● **Try it**: Pick out each line in these entries that contains the string "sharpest".

● **Data for the task**:
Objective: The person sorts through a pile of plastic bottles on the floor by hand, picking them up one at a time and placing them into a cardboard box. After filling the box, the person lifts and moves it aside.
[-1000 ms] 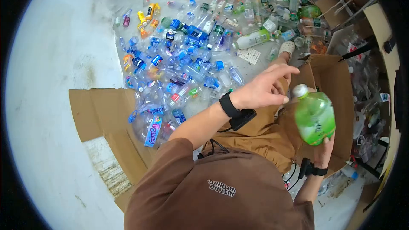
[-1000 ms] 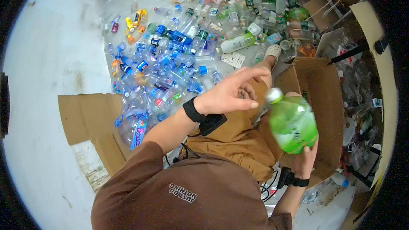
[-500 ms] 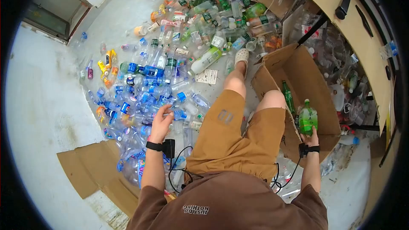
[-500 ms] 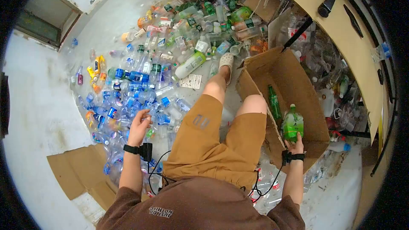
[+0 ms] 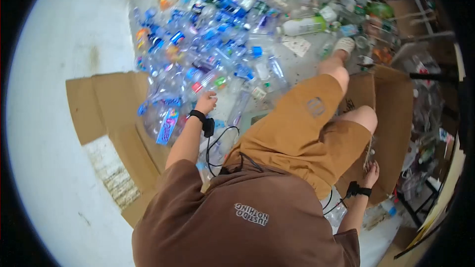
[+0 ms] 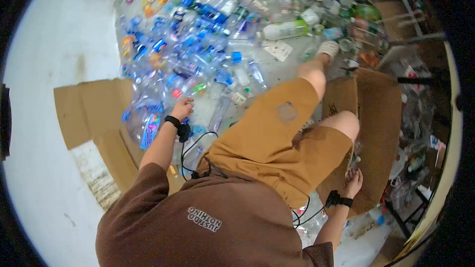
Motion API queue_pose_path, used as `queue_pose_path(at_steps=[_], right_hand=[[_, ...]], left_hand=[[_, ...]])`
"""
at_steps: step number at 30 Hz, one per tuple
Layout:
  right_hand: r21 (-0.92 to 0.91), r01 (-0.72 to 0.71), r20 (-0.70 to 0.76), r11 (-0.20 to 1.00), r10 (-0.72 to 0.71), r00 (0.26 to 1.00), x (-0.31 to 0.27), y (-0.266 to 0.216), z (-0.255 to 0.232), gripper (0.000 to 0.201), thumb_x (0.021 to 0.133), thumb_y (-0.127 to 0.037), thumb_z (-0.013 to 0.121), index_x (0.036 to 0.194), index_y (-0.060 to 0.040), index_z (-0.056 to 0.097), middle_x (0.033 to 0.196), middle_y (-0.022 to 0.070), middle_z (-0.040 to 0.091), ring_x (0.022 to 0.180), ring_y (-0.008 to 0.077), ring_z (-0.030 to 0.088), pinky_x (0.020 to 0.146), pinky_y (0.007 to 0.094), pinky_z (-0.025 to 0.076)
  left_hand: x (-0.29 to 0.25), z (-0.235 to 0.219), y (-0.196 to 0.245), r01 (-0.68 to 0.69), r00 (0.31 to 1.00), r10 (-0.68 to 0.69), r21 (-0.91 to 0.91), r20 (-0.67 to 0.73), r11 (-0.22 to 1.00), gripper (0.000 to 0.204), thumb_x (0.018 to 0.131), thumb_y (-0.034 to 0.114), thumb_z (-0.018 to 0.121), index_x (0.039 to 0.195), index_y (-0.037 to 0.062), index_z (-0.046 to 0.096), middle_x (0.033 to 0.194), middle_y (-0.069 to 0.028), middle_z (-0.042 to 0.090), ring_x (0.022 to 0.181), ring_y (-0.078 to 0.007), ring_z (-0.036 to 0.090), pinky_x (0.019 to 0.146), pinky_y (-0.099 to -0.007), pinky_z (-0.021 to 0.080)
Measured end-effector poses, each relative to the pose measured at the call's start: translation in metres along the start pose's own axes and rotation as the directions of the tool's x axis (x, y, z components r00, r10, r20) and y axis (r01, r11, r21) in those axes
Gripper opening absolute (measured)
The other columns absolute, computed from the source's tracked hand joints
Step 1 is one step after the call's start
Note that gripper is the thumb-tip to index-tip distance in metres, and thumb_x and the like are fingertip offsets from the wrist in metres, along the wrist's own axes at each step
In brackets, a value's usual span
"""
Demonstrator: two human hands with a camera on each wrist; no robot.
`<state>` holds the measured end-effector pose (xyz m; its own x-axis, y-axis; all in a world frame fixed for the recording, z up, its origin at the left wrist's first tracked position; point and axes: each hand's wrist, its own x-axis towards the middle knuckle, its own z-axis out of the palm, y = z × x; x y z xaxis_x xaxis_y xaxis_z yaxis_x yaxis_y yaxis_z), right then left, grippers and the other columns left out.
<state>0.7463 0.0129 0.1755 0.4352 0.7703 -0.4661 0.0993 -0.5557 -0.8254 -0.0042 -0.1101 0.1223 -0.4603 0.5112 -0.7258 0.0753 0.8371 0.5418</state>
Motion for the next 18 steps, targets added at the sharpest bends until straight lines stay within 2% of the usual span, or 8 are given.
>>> queue_pose_path(at_steps=[4,6,8,10,11,13,15,18], right_hand=[[-0.101,0.094,0.067,0.99,-0.087,0.994,-0.006,-0.017,0.02,0.03,0.092,-0.018,0.047,0.118,-0.0026,0.049,0.102,0.0082,0.061,0.084,0.014,0.058,0.071,0.0236,0.047],[-0.207,0.121,0.106,0.971,-0.101,0.989,-0.005,-0.019,0.027,0.03,0.091,-0.017,0.048,0.118,-0.0025,0.049,0.1,0.0052,0.061,0.079,0.0106,0.056,0.069,0.0215,0.045],[-0.342,0.284,0.157,0.895,-0.244,0.957,0.003,-0.013,0.027,0.027,0.091,-0.016,0.049,0.114,-0.0024,0.051,0.092,0.0001,0.06,0.07,0.0062,0.05,0.061,0.0196,0.04],[-0.344,0.244,0.167,0.907,-0.197,0.966,-0.001,-0.015,0.031,0.025,0.09,-0.016,0.05,0.11,-0.0011,0.053,0.087,-0.0011,0.057,0.07,0.0059,0.05,0.06,0.02,0.041],[-0.363,0.228,0.179,0.904,-0.172,0.969,0.001,-0.013,0.028,0.025,0.09,-0.016,0.05,0.109,-0.0008,0.053,0.086,-0.001,0.057,0.07,0.0061,0.05,0.06,0.0201,0.041],[-0.409,0.225,0.166,0.885,-0.17,0.971,-0.007,-0.023,0.04,0.025,0.088,-0.013,0.049,0.11,-0.0001,0.051,0.086,-0.0001,0.056,0.072,0.007,0.05,0.059,0.0206,0.041],[-0.432,0.228,0.175,0.873,-0.168,0.97,-0.009,-0.026,0.044,0.025,0.088,-0.013,0.049,0.11,0.0,0.051,0.087,0.0003,0.056,0.072,0.0072,0.05,0.06,0.0209,0.042],[-0.412,0.219,0.212,0.884,-0.141,0.967,0.003,-0.019,0.031,0.025,0.088,-0.012,0.049,0.11,0.0,0.05,0.092,0.0013,0.056,0.077,0.0085,0.052,0.067,0.0221,0.044]], left_hand=[[0.033,0.01,-0.151,0.165,0.986,-0.165,0.081,-0.001,0.983,0.041,0.074,0.019,0.059,0.112,0.0037,0.056,0.09,-0.0155,0.063,0.081,-0.0235,0.063,0.066,-0.0332,0.05],[0.011,0.017,-0.146,0.267,0.964,-0.265,-0.068,0.026,0.961,0.042,0.075,0.015,0.057,0.115,0.0021,0.051,0.082,-0.0127,0.059,0.068,-0.0206,0.058,0.056,-0.0318,0.046],[0.004,0.029,-0.15,0.363,0.932,-0.358,-0.215,0.064,0.907,0.044,0.077,0.011,0.056,0.118,0.0004,0.046,0.075,-0.01,0.054,0.055,-0.0176,0.053,0.045,-0.0304,0.042],[0.02,0.042,-0.174,0.223,0.953,-0.234,-0.08,-0.192,0.972,0.051,0.076,0.011,0.058,0.122,-0.0017,0.04,0.076,-0.0099,0.054,0.055,-0.0183,0.053,0.046,-0.0318,0.043],[0.033,0.045,-0.185,0.233,0.949,-0.247,-0.09,-0.196,0.968,0.051,0.076,0.011,0.058,0.122,-0.0017,0.04,0.076,-0.0099,0.054,0.055,-0.0183,0.053,0.046,-0.0318,0.043],[0.047,0.039,-0.171,0.079,0.821,-0.126,-0.108,-0.556,0.991,0.059,0.072,0.01,0.06,0.125,0.0008,0.036,0.092,-0.0156,0.052,0.073,-0.025,0.053,0.061,-0.0351,0.044],[0.04,0.023,-0.121,0.068,0.575,0.027,0.081,-0.818,0.994,0.068,0.066,0.008,0.063,0.128,0.0045,0.035,0.114,-0.0234,0.046,0.102,-0.0349,0.049,0.086,-0.0409,0.042],[0.018,-0.017,-0.048,0.163,0.64,0.078,0.233,-0.765,0.959,0.067,0.067,0.006,0.061,0.129,0.0095,0.036,0.123,-0.0229,0.04,0.113,-0.0388,0.039,0.096,-0.0455,0.031]])
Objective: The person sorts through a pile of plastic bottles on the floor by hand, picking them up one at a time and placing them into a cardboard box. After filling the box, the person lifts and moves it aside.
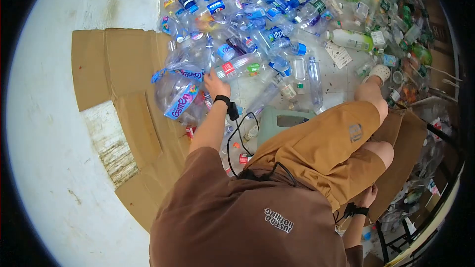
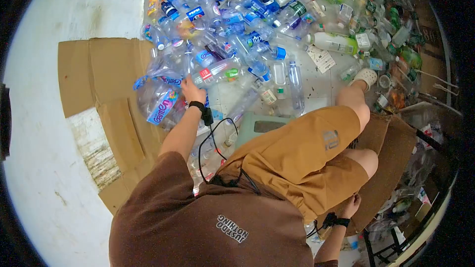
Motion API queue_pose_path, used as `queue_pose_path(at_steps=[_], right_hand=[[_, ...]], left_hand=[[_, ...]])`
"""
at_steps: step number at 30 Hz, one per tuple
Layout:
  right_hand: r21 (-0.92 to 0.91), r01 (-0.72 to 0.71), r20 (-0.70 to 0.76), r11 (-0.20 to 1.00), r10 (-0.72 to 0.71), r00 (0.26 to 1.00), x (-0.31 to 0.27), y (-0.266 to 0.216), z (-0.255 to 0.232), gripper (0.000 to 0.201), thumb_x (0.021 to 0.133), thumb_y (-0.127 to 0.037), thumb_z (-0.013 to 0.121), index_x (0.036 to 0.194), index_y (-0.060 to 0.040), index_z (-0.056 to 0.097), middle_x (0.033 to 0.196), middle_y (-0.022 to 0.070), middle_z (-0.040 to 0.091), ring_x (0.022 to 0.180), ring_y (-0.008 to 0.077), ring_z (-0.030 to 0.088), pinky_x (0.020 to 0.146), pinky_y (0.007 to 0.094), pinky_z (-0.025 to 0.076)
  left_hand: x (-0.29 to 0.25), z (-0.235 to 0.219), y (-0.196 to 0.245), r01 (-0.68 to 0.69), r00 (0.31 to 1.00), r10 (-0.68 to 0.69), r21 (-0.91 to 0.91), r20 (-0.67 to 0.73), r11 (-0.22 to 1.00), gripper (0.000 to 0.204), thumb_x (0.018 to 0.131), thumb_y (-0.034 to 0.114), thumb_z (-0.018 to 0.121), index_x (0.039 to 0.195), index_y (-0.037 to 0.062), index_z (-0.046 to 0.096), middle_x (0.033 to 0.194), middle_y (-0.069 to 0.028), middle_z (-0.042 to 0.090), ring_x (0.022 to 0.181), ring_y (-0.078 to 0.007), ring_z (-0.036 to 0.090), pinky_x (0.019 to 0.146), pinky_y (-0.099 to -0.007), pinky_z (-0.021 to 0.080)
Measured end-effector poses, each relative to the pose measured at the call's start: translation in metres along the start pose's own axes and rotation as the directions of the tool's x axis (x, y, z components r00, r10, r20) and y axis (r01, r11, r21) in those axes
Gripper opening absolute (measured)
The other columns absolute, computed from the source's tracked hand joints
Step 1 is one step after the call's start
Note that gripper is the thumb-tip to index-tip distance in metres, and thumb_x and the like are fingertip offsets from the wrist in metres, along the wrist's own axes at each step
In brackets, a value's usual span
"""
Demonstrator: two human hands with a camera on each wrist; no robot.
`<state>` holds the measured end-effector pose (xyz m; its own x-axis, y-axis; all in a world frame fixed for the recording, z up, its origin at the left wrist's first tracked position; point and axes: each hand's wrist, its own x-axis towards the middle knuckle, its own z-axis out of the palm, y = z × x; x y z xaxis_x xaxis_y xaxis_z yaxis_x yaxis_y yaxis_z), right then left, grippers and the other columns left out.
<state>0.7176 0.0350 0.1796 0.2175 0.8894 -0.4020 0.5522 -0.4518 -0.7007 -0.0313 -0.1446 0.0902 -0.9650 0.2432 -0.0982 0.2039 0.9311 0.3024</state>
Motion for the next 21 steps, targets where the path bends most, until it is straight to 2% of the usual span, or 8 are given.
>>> queue_pose_path(at_steps=[1,3,6,8,11,18,20,21], right_hand=[[-0.023,0.012,0.036,1.0,-0.011,0.999,0.0,0.0,-0.001,0.027,0.088,-0.013,0.05,0.111,0.0003,0.049,0.095,0.0025,0.055,0.081,0.0103,0.052,0.072,0.0233,0.044],[-0.048,0.026,0.066,0.999,-0.023,0.998,0.001,-0.003,0.0,0.028,0.088,-0.014,0.051,0.112,0.0006,0.048,0.098,0.0037,0.055,0.085,0.012,0.053,0.076,0.0246,0.044],[-0.15,-0.012,-0.003,0.989,0.012,1.0,-0.005,-0.006,0.005,0.033,0.088,-0.017,0.054,0.114,0.0011,0.046,0.104,0.0063,0.055,0.093,0.0156,0.053,0.082,0.0271,0.043],[-0.061,-0.014,0.007,0.998,0.014,1.0,-0.008,-0.01,0.009,0.031,0.089,-0.021,0.055,0.107,0.003,0.048,0.096,0.0054,0.054,0.086,0.0149,0.05,0.08,0.0274,0.041],[-0.116,-0.02,0.005,0.993,0.021,1.0,-0.011,-0.015,0.011,0.03,0.088,-0.022,0.056,0.103,0.0019,0.048,0.091,0.0043,0.053,0.081,0.0147,0.049,0.076,0.0267,0.041],[-0.105,-0.016,-0.027,0.994,0.013,1.0,-0.013,-0.021,0.024,0.035,0.086,-0.027,0.059,0.102,0.0013,0.046,0.087,0.0034,0.049,0.077,0.0145,0.046,0.072,0.026,0.041],[-0.19,0.001,-0.049,0.982,-0.011,0.999,-0.009,-0.017,0.025,0.038,0.085,-0.027,0.06,0.103,0.0026,0.045,0.089,0.0045,0.049,0.079,0.0157,0.045,0.073,0.0271,0.04],[-0.187,0.002,-0.047,0.982,-0.011,0.999,-0.007,-0.016,0.024,0.038,0.085,-0.027,0.06,0.103,0.0026,0.045,0.089,0.0045,0.049,0.079,0.0157,0.045,0.073,0.0271,0.04]], left_hand=[[0.006,-0.005,0.005,0.004,1.0,-0.004,-0.003,0.0,1.0,0.067,0.067,0.006,0.061,0.129,0.0095,0.036,0.123,-0.0229,0.04,0.113,-0.0388,0.039,0.096,-0.0455,0.031],[0.017,-0.006,0.011,-0.151,0.985,0.116,0.33,0.125,0.932,0.063,0.07,0.002,0.058,0.127,0.0189,0.04,0.126,-0.0139,0.04,0.116,-0.0339,0.038,0.094,-0.0466,0.031],[0.032,0.01,-0.002,-0.243,0.966,0.174,0.436,0.192,0.867,0.059,0.073,0.005,0.057,0.128,0.0206,0.041,0.124,-0.0084,0.044,0.115,-0.0315,0.039,0.091,-0.0466,0.032],[0.038,0.017,-0.006,-0.267,0.958,0.182,0.452,0.222,0.851,0.053,0.076,0.007,0.055,0.127,0.0198,0.042,0.123,-0.0079,0.046,0.113,-0.0309,0.041,0.09,-0.0462,0.032],[0.04,0.019,-0.008,-0.232,0.939,0.083,0.434,0.335,0.87,0.053,0.074,0.009,0.056,0.124,0.0192,0.043,0.125,-0.0074,0.045,0.114,-0.0308,0.042,0.092,-0.0483,0.032],[0.012,0.013,-0.036,-0.118,0.936,0.093,0.053,0.339,0.992,0.066,0.057,0.015,0.077,0.117,0.0079,0.05,0.11,-0.015,0.055,0.102,-0.0319,0.054,0.088,-0.0378,0.043],[0.003,0.017,-0.048,0.135,0.883,0.081,-0.415,0.462,0.9,0.071,0.056,0.011,0.078,0.119,0.0007,0.047,0.113,-0.0168,0.055,0.105,-0.028,0.053,0.09,-0.036,0.041],[-0.002,0.021,-0.051,0.247,0.85,0.064,-0.503,0.523,0.828,0.072,0.061,0.007,0.075,0.123,-0.0043,0.041,0.116,-0.0156,0.054,0.105,-0.0238,0.053,0.092,-0.0337,0.04]])
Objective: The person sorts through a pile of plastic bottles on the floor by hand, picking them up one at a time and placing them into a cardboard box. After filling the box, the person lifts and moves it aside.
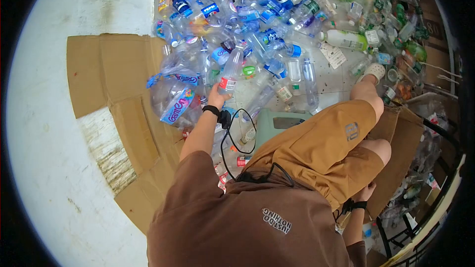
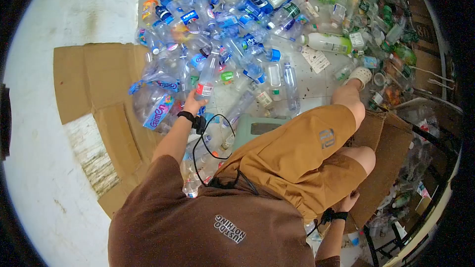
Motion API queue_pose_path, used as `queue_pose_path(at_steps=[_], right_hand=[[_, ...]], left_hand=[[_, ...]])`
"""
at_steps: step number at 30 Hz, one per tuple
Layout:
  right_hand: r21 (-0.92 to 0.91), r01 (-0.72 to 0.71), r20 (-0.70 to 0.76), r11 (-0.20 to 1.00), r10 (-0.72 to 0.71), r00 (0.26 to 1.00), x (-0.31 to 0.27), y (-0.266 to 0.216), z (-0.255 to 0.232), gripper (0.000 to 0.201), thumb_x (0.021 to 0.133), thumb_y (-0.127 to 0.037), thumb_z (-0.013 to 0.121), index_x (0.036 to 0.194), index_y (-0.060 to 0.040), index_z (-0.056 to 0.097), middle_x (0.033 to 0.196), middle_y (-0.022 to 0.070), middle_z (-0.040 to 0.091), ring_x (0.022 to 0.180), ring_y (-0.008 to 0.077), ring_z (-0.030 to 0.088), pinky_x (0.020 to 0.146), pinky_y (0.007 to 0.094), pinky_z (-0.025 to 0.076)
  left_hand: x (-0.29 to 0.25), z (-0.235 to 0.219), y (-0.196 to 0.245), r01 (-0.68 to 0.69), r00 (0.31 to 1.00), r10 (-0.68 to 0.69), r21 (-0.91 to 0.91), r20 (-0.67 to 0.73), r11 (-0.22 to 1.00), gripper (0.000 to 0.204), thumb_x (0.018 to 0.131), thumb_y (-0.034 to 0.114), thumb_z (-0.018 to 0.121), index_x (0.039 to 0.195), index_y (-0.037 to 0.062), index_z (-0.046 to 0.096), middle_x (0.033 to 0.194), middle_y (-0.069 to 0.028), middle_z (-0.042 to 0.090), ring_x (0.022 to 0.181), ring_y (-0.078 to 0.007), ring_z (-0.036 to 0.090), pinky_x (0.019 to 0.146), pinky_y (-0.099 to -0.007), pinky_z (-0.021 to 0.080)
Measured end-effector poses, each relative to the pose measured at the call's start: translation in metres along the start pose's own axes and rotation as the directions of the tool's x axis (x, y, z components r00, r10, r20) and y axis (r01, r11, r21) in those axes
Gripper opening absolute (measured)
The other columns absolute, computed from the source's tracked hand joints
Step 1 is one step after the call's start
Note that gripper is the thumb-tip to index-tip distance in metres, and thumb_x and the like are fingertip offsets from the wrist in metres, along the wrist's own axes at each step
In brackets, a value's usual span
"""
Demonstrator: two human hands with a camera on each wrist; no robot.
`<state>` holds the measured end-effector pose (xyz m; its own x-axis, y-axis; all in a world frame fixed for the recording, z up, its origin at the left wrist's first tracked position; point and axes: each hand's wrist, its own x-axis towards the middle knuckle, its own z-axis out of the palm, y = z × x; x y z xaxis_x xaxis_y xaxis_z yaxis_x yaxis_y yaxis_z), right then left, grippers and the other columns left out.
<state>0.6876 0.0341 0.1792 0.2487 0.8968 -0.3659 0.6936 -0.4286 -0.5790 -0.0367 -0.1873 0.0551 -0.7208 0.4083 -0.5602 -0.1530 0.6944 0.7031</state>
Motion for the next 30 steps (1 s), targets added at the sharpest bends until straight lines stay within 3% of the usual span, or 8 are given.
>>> queue_pose_path(at_steps=[9,11,14,15,18,22,28,30], right_hand=[[-0.073,0.04,-0.007,0.997,-0.04,0.999,-0.002,-0.002,-0.002,0.044,0.084,-0.022,0.06,0.114,0.0052,0.043,0.102,0.0094,0.052,0.092,0.0195,0.049,0.082,0.0286,0.04],[0.153,-0.006,-0.066,0.988,0.016,0.998,-0.012,-0.032,0.002,0.042,0.086,-0.021,0.059,0.115,0.0046,0.042,0.104,0.0107,0.053,0.095,0.0196,0.05,0.085,0.03,0.04],[0.412,0.095,-0.169,0.906,-0.026,0.985,-0.021,-0.092,0.005,0.047,0.086,-0.017,0.059,0.123,0.0029,0.039,0.118,0.013,0.049,0.105,0.02,0.047,0.09,0.0317,0.039],[0.174,0.235,-0.222,0.956,-0.194,0.956,-0.025,-0.125,0.002,0.042,0.085,-0.011,0.055,0.123,0.002,0.042,0.116,0.0131,0.05,0.102,0.0197,0.05,0.086,0.0296,0.042],[0.585,0.079,0.132,0.807,-0.19,0.973,-0.071,-0.25,0.001,0.05,0.084,-0.015,0.058,0.128,-0.0022,0.038,0.117,0.0132,0.05,0.098,0.0179,0.054,0.083,0.0293,0.045],[0.755,0.104,0.328,0.647,-0.51,0.795,-0.105,-0.283,0.006,0.069,0.077,-0.023,0.066,0.134,-0.0117,0.029,0.109,0.0091,0.052,0.089,0.0148,0.056,0.079,0.0281,0.046],[0.712,0.144,0.135,0.688,-0.334,0.933,-0.149,-0.25,-0.026,0.027,0.078,-0.01,0.064,0.103,-0.0041,0.059,0.094,-0.0006,0.056,0.08,0.0049,0.051,0.069,0.0205,0.044],[0.703,0.248,-0.116,0.667,-0.236,0.965,-0.161,-0.214,-0.036,0.025,0.078,-0.009,0.063,0.102,-0.0041,0.058,0.088,-0.0013,0.058,0.074,0.006,0.053,0.064,0.0202,0.045]], left_hand=[[-0.024,0.006,0.067,0.01,0.959,0.104,-0.398,0.265,0.917,0.07,0.066,0.0,0.068,0.128,-0.0013,0.037,0.122,-0.01,0.05,0.11,-0.0223,0.049,0.097,-0.0338,0.035],[-0.028,0.007,0.105,-0.058,0.928,0.2,-0.408,0.316,0.911,0.071,0.066,0.0,0.069,0.129,-0.0013,0.036,0.123,-0.0094,0.049,0.11,-0.0223,0.049,0.097,-0.0335,0.035],[-0.049,0.016,0.205,-0.44,0.767,0.424,-0.087,0.481,0.894,0.071,0.061,0.004,0.072,0.125,0.003,0.043,0.121,-0.0094,0.048,0.113,-0.023,0.046,0.099,-0.0332,0.033],[-0.071,0.022,0.251,-0.594,0.702,0.502,0.025,0.505,0.804,0.069,0.059,0.005,0.071,0.124,0.0043,0.045,0.12,-0.0112,0.047,0.115,-0.025,0.044,0.1,-0.0335,0.033],[-0.112,0.058,0.329,-0.869,0.414,0.679,0.04,0.607,0.493,0.067,0.058,0.004,0.07,0.12,0.0053,0.048,0.121,-0.0153,0.047,0.116,-0.0315,0.042,0.099,-0.0359,0.033],[-0.176,0.111,0.379,-0.966,0.203,0.665,0.038,0.718,0.254,0.059,0.061,0.003,0.069,0.118,0.0047,0.051,0.123,-0.0148,0.046,0.116,-0.0326,0.042,0.098,-0.0388,0.033],[-0.224,0.182,0.374,-0.986,-0.099,0.608,-0.158,0.788,0.044,0.061,0.068,0.0,0.063,0.126,0.0056,0.044,0.128,-0.0144,0.04,0.117,-0.0302,0.041,0.1,-0.0386,0.03],[-0.232,0.206,0.361,-0.945,-0.019,0.755,-0.257,0.655,0.2,0.071,0.072,0.001,0.062,0.135,0.0049,0.03,0.134,-0.0143,0.035,0.117,-0.0278,0.041,0.099,-0.0389,0.031]])
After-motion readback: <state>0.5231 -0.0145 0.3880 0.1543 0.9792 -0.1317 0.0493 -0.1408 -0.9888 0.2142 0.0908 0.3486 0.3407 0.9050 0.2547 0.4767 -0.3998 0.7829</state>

● **Exercise solution**:
Motion for the next 18 steps, targets added at the sharpest bends until straight lines stay within 2% of the usual span, or 8 are given.
Motion for the next 30 steps (1 s), targets added at the sharpest bends until straight lines stay within 3% of the usual span, or 8 are given.

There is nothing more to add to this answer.